THE WASHINGTON TIMES | March 20, 2007
U.S. eyes Vietnam trade accord
By Steve Hirsch
The Bush administration yesterday announced the beginning of trade talks with Vietnam that could lead to a free-trade agreement with the former U.S. enemy.
The U.S. Trade Representative’s Office announced the beginning of talks on a trade and investment framework agreement (TIFA) yesterday, three days after Trade Representative Susan C. Schwab met in Washington with Vietnamese Deputy Prime Minister Pham Gia Khiem, who is also its foreign minister.
This type of agreement can lead to a free-trade deal, but that is not always the case. An administration official cautioned that while the United States is always looking at opportunities to deepen and strengthen trade ties, the agreement will not necessarily lead to a full trade pact.
The official, who wished to remain anonymous, said the talks will include such issues as intellectual-property rights protection and commitments to open its markets that Vietnam made when it joined the World Trade Organization. The agreement would expand on the free-trade deal the United States and Vietnam signed in 2001.
"I am enthusiastic about our joint vision for the future of this relationship," Mrs. Schwab said. "Vietnam is a dynamic and rapidly growing economy, and we see a TIFA as an important vehicle for promoting continuation of the impressive expansion in our trade and investment relationship that we have witnessed over the past few years."
Congress granted Vietnam normal trade status in December, and the next month the country officially joined the WTO.
U.S.-ASEAN Business Council President Matthew Daley, whose organization aims to build ties with Association of Southeast Asian Nations countries, welcomed the news.

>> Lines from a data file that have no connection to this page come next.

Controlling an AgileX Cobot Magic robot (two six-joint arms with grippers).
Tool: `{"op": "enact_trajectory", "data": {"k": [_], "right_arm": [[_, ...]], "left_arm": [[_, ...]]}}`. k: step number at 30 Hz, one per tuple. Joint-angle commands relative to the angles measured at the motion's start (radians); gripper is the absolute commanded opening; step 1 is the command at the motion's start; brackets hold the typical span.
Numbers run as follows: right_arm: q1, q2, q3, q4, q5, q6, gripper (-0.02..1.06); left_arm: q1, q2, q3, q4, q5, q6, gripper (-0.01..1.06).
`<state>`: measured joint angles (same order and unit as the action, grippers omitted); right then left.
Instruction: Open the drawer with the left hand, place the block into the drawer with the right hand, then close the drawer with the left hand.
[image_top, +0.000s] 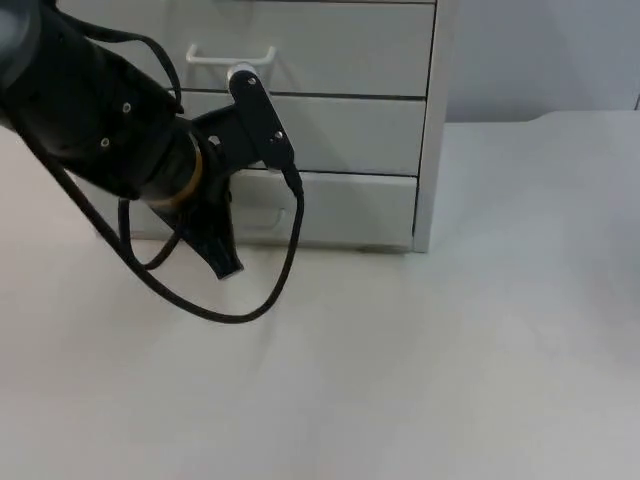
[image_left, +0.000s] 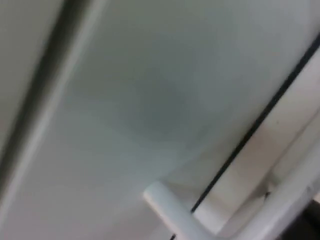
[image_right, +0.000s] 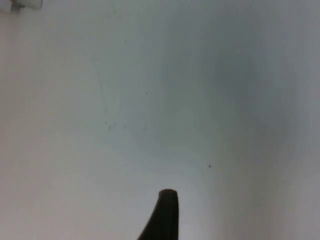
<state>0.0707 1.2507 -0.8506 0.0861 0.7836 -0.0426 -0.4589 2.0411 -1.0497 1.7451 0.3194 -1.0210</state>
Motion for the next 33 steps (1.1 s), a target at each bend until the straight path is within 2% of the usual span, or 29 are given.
{"op": "enact_trajectory", "data": {"k": [1, 5, 13, 21, 25, 26, 28, 33], "right_arm": [[-0.006, -0.011, 0.004, 0.006, -0.017, 0.001, 0.76], [-0.006, -0.011, 0.004, 0.006, -0.017, 0.001, 0.76], [-0.006, -0.011, 0.004, 0.006, -0.017, 0.001, 0.76], [-0.006, -0.011, 0.004, 0.022, -0.015, 0.001, 0.76], [-0.006, -0.011, 0.004, 0.022, -0.008, 0.001, 0.76], [-0.006, -0.011, 0.004, 0.022, -0.008, 0.001, 0.76], [-0.006, -0.011, 0.004, 0.022, -0.005, 0.001, 0.76], [-0.006, -0.011, 0.004, 0.022, 0.001, 0.001, 0.76]], "left_arm": [[0.012, 0.002, -0.048, -0.001, 0.082, -0.058, 0.00], [0.012, 0.004, -0.060, -0.001, 0.124, -0.122, 0.00], [-0.026, 0.002, -0.060, -0.034, 0.198, -0.128, 0.00], [-0.092, -0.028, -0.060, -0.218, 0.218, 0.026, 0.00], [-0.129, -0.070, -0.053, -0.374, 0.273, 0.154, 0.00], [-0.129, -0.070, -0.053, -0.374, 0.273, 0.154, 0.00], [-0.156, -0.111, -0.027, -0.456, 0.278, 0.211, 0.00], [-0.197, -0.210, 0.049, -0.573, 0.278, 0.250, 0.00]]}}
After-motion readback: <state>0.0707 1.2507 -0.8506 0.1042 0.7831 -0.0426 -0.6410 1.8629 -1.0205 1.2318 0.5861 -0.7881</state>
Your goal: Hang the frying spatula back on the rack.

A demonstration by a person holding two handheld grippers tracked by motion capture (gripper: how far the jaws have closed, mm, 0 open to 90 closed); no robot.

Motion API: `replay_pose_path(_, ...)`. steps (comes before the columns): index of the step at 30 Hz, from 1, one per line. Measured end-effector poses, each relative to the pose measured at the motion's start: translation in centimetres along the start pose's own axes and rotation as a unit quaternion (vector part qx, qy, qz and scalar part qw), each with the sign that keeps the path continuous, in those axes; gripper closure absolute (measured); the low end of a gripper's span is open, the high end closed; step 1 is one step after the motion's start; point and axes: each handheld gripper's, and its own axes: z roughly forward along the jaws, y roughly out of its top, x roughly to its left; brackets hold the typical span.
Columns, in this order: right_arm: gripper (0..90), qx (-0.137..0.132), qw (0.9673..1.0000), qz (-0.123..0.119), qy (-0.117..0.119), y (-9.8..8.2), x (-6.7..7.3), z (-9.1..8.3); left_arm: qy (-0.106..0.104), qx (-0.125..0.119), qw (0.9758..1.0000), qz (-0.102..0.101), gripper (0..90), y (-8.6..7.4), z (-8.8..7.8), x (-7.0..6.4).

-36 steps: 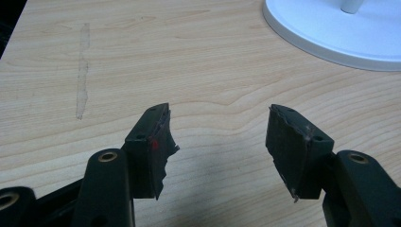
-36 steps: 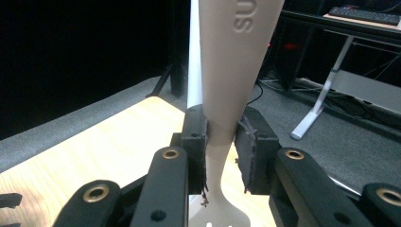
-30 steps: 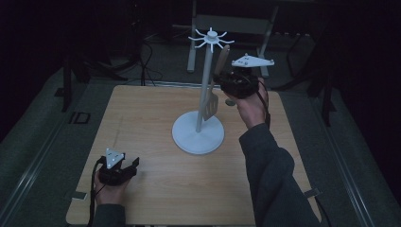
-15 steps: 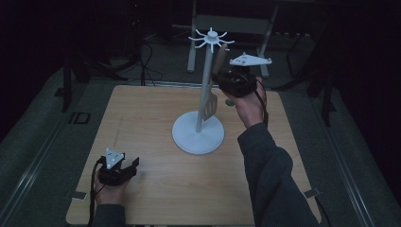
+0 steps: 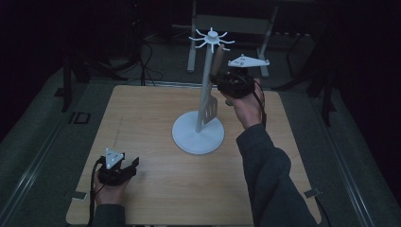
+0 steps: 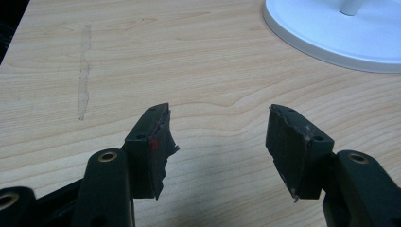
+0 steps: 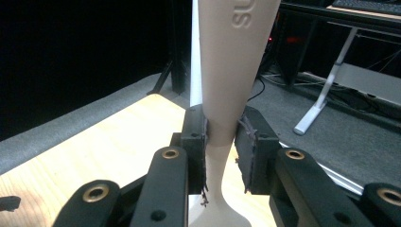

"We think that this will build on the momentum generated by the United States’ decision to accord permanent normal trade relations to Vietnam and Vietnam’s accession to the WTO," he said.
Vietnam is the 43rd-largest U.S. goods trading partner with $9.7 billion in goods trade last year, including $1.1 billion in U.S. exports. Two-way trade has grown 500 percent since 2001.
The talks have not been scheduled but are likely to start in the next few weeks.
The administration official expressed hope the agreement could be reached by the time Vietnamese President Nguyen Minh Triet visits later this year, although a White House spokesman said no date for the visit has been set.